- [WHAT TO DO]
In the records below, begin at the line that has "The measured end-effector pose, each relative" and stop after the line that has "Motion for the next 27"; quote those lines verbatim and nothing more.

- [Extracted data entries]
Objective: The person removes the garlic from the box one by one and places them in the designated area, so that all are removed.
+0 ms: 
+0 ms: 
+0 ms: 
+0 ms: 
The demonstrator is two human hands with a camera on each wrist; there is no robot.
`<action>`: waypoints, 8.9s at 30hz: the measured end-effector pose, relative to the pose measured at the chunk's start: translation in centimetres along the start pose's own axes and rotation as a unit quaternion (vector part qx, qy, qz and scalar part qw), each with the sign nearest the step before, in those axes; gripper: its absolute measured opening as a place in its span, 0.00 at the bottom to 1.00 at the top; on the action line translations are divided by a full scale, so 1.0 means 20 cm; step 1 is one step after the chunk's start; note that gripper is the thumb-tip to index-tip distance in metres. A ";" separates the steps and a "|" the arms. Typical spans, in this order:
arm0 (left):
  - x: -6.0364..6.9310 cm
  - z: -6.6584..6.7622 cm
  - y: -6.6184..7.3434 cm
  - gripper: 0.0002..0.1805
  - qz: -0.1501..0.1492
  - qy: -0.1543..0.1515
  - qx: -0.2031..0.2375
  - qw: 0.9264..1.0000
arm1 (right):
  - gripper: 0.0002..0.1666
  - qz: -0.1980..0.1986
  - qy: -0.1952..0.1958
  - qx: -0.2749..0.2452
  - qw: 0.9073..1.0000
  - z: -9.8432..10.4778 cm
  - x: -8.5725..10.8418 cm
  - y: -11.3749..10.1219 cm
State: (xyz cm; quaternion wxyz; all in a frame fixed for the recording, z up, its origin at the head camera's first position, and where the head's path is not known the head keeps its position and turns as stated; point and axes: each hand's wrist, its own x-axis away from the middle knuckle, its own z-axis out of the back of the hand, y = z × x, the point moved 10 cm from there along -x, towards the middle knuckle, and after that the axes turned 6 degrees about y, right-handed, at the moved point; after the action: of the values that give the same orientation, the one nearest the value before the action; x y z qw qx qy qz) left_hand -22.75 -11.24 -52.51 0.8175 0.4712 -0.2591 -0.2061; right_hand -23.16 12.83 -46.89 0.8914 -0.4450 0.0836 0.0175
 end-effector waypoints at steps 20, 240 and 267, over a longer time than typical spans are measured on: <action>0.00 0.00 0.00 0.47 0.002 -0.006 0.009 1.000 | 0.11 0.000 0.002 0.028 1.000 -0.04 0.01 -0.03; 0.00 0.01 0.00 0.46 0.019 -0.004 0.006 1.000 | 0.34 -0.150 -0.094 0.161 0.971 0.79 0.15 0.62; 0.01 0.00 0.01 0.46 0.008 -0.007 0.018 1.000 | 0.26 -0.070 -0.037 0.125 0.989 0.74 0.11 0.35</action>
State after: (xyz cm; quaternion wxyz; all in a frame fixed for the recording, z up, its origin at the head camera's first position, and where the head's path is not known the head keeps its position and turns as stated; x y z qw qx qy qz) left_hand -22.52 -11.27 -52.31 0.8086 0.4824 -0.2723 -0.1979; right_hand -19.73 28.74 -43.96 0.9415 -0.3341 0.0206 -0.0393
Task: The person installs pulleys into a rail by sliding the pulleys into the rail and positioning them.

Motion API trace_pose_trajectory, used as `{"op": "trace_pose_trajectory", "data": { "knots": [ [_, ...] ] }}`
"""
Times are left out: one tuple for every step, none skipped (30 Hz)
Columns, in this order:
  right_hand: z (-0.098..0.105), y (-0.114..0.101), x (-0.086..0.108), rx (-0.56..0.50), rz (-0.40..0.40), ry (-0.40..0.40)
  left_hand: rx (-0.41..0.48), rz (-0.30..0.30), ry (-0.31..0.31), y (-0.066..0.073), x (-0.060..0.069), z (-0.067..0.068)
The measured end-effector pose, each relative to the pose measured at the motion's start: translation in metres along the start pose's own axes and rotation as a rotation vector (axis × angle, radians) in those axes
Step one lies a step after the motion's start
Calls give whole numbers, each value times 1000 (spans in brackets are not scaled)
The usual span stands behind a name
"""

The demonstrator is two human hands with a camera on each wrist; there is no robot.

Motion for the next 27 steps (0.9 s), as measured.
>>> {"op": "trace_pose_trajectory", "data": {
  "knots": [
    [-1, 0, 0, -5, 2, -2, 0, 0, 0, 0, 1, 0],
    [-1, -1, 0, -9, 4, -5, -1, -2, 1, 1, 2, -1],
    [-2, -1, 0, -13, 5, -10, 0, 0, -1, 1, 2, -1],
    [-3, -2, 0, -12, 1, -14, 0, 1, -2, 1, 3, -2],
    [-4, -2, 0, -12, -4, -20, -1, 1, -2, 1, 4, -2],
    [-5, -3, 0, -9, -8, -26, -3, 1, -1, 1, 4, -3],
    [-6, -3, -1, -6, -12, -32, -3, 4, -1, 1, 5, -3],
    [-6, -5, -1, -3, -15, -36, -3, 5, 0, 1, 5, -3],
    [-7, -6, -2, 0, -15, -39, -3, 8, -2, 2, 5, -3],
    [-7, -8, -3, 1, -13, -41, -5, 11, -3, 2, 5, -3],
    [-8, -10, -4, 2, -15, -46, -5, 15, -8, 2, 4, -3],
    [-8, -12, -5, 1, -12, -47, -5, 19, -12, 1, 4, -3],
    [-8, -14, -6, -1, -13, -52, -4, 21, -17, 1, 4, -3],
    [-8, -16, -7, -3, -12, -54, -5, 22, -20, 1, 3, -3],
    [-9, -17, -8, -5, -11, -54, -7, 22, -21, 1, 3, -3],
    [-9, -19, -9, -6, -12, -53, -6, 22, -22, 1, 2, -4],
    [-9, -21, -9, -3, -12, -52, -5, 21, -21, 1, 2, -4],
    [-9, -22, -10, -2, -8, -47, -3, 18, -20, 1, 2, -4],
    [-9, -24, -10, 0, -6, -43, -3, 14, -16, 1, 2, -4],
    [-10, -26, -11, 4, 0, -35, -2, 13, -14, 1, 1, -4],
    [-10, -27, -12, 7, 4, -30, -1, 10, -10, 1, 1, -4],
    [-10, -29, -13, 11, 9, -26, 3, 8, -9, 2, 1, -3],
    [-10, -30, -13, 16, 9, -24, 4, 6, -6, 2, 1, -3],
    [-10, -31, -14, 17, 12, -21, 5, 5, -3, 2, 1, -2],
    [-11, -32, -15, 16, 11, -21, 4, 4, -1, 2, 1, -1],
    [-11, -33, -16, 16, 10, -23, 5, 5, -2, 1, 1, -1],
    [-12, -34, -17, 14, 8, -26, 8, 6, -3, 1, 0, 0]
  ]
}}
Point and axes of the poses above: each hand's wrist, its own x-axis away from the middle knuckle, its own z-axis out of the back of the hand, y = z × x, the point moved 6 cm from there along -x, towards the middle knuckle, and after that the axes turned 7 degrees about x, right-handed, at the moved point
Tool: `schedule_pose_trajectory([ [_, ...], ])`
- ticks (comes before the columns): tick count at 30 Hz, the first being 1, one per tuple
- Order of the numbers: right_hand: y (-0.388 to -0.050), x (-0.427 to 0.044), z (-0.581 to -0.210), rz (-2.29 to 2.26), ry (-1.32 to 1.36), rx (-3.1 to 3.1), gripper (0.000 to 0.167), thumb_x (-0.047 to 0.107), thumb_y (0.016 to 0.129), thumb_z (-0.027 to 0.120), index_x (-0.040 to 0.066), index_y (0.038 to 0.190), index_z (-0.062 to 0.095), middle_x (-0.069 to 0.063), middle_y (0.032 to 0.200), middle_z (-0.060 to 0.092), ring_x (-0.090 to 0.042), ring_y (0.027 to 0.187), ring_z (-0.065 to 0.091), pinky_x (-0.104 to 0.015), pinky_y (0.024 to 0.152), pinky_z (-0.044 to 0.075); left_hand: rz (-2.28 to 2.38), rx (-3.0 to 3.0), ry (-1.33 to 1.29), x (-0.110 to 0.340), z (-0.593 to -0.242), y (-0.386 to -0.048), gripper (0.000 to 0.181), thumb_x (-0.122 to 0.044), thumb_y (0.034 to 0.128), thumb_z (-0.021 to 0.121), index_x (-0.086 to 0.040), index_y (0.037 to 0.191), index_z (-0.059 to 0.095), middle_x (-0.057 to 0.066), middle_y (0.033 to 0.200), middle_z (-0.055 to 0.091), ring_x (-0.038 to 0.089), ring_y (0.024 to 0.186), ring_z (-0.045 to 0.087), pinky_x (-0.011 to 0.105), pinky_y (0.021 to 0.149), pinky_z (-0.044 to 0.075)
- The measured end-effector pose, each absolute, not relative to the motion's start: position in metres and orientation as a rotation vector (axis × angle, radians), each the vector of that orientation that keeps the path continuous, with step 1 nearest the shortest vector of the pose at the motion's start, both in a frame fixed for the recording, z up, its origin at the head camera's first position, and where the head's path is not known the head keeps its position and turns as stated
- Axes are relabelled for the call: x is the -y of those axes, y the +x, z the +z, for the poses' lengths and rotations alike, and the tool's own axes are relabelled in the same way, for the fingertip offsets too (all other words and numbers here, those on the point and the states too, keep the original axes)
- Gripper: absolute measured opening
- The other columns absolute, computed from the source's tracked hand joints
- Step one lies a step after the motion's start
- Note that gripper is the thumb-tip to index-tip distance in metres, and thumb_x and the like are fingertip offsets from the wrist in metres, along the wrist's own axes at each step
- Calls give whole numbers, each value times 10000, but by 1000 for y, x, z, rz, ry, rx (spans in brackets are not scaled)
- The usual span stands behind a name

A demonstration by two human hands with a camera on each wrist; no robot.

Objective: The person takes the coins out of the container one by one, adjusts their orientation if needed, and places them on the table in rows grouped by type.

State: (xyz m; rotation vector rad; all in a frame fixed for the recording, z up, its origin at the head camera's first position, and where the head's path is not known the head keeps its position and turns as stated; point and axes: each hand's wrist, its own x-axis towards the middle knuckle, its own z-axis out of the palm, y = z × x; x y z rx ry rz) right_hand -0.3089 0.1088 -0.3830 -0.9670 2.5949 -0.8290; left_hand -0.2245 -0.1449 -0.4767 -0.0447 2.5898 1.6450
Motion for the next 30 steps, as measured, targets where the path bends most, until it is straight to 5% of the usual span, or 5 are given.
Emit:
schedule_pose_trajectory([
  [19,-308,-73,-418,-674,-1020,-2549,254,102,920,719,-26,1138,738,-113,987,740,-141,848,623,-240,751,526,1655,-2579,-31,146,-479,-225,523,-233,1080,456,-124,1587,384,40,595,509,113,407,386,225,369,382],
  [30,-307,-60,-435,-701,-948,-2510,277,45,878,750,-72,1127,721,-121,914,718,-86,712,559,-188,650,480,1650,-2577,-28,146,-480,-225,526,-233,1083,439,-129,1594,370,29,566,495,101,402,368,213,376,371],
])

- [ANSWER SPACE]
The measured end-effector pose, each relative to the pose measured at the motion's start: translation in metres along the start pose's own axes and rotation as a rotation vector (axis × angle, radians) in those axes
Step one lies a step after the motion's start
Calls give whole numbers, each value times 1000 (spans in brackets are not scaled)
The usual span stands behind a name
"""

The demonstrator is two human hands with a camera on each wrist; there is no robot.

Motion for the next 27 steps (0.9 s), as measured.

There is nothing else to this exercise.